In my last blog entry, I looked at as a possible replacement for Access databases that were built outside of the IT infrastructure. In this post, I will go over some of the steps necessary for IT to take ownership of these little unsupported applications that have become mission critical and re-platform them into the IT infrastructure.

Let’s start with the scope of a single Microsoft Access application built by a non-IT person outside of the IT infrastructure before figuring out the en masse process.

Make some assumptions…

  • Target technology is assumed to be X (where X is your favourite web technology).
  • The source database is not compliant to corporate naming standards.
  • The source database will not port properly to anything except SQL Server (I’m thinking there is a little bit of bias here).
  • The source database probably may or may not follow rules of data normalization and/or meaningless id fields.
  • The UI is probably very “access-y” and will not follow web or mobile UI standards.
  • Converting the Access Reports will be a double plus un-fun experience.
  • The User base may resist the workflow and look and feel changes.
  • There will be new business requirements.

First – Initiation

  • Does the application meet all of its functional requirements?
  • How do we prove that it meets all of its functional requirements?
  • What functionality won’t/can’t be converted due to technical, political, security constraints?
  • How will we sell the lost functionality to the business?
  • How will we sell the required new functionality to the business (security model, additional screens and tables for multiuser configuration)?
  • Are there any documents available (business, technical, emails) for the application to ease the replatforming tasks?
  • What are the security requirements to move the application into the infrastructure and possibly move it to the web?
  • Which features need to be mobile?

Second – Estimating and Planning

  • How long will it take someone to build out the project plan and estimate based on the existing application?
    • Example: Have someone go through the application/database and document the tables, screens, use cases/user stories with a simple T-Shirt Sizing Estimation. UML/BPMN diagrams are always appreciated.
  • How long will it take for someone to wireframe the new web-based interface?
  • How long will it take for someone to wireframe the new mobile web-based interface?
  • How long will it take for someone to document the table structure conversion to corporate standards?
  • How long to interact with architecture to get everything approved?
  • How long will it take to write the database conversion scripts?
  • How long will it take to write the test cases and execute them?

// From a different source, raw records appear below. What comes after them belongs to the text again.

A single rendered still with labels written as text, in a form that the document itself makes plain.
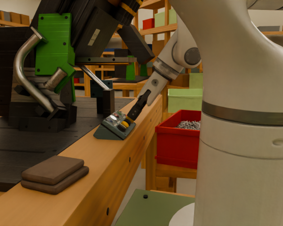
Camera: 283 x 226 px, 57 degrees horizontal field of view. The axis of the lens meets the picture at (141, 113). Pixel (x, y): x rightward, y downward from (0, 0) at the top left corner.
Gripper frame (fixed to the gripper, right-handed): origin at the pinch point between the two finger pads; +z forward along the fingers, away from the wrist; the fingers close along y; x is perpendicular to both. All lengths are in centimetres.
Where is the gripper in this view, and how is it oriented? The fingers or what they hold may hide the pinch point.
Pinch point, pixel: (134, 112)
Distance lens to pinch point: 83.7
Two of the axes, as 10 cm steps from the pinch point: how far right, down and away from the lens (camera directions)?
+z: -5.7, 7.8, 2.6
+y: 1.7, -1.9, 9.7
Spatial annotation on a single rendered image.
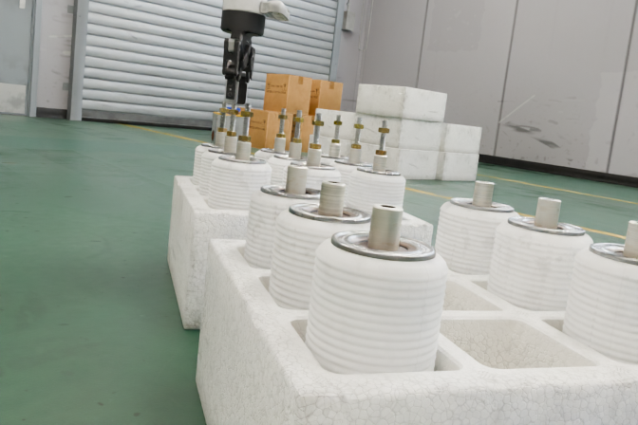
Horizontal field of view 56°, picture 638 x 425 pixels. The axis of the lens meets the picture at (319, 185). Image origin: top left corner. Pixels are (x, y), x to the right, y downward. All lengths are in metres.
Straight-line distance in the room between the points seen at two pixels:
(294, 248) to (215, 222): 0.39
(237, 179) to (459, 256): 0.37
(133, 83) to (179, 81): 0.50
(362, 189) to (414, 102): 2.64
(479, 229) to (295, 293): 0.27
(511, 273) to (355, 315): 0.26
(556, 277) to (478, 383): 0.23
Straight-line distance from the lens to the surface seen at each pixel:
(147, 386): 0.77
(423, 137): 3.73
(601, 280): 0.54
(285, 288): 0.53
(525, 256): 0.62
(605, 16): 6.32
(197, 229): 0.89
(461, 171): 4.05
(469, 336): 0.56
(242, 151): 0.95
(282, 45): 7.20
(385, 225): 0.43
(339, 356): 0.42
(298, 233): 0.51
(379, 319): 0.40
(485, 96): 6.81
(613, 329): 0.55
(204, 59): 6.64
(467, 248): 0.72
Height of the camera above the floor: 0.34
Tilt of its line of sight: 7 degrees down
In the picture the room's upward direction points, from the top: 7 degrees clockwise
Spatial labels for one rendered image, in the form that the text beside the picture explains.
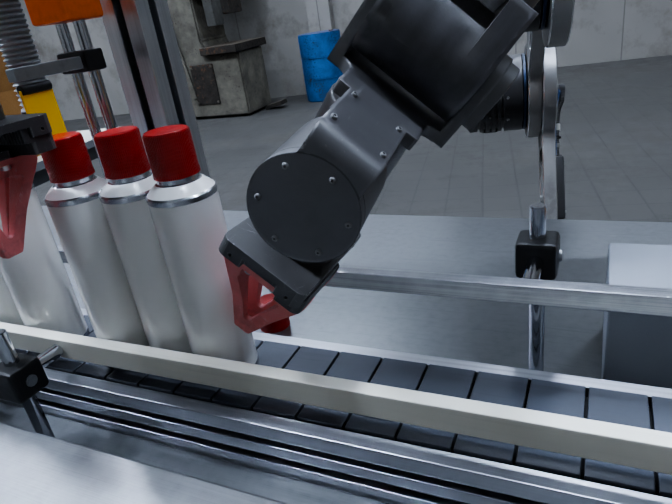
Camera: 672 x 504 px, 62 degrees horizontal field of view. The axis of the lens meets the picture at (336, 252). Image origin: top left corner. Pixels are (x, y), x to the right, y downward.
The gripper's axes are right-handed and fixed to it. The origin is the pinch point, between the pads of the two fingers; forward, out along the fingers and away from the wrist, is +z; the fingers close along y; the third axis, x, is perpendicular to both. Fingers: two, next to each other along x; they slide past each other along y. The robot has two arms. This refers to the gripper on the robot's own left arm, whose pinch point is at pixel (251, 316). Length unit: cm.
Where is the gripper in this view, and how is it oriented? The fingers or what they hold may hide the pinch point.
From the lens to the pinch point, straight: 44.4
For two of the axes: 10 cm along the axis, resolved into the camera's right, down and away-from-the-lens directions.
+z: -4.6, 6.9, 5.7
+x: 8.0, 6.0, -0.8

Third – Architecture and Design

  • Will the replatform have its own database?
  • Will it use other databases and share data? Employee, Product, Service, Inventory…
  • Will middleware be involved?
  • How many tiers does Architecture require it to have? (UI, Web Controller, Web Service, Middleware, Integration, Database, messaging…)

Skip a few Steps - Return on Investment

By now the department sponsors have signed-off on the project because they really want their mission critical database available to their smartphone from the web. So, what is their Return on Investment because they have lost the ability to work on the application themselves?




New app is under the security blanket of IT (backups, security, helpdesk support).



Cool Web Application.



Look at my new cool app I can access from my smartphone!



Revitalized application with new cool widgets (assumed).



Could cost $750 per day for changes/new features.



Under the umbrella of IT and Corporate Procedures.



Hmm, depending on what type of company this application is for, that is a pretty weak reason to migrate one application off Access – corporate overhead can’t hire an inexpensive summer student to make application tweaks. The cost would make most managers cry, but that can be offset by the security blanket of nightly backups and helpdesk support. It truly depends on the Business Process Improvement savings to move off Access and the increased productivity gains for that application to be converted and web/mobile enabled.

Of course, if this is to be a standalone application, why hasn’t IT already got this built?


Even though we have an already built application, and therefore have a “complete” set of requirements, it is not a straightforward task to migrate or convert an application from one platform to another. Doing so could leave you with lipstick on a pig instead of leveraging the new bells and whistles that the target platform has available.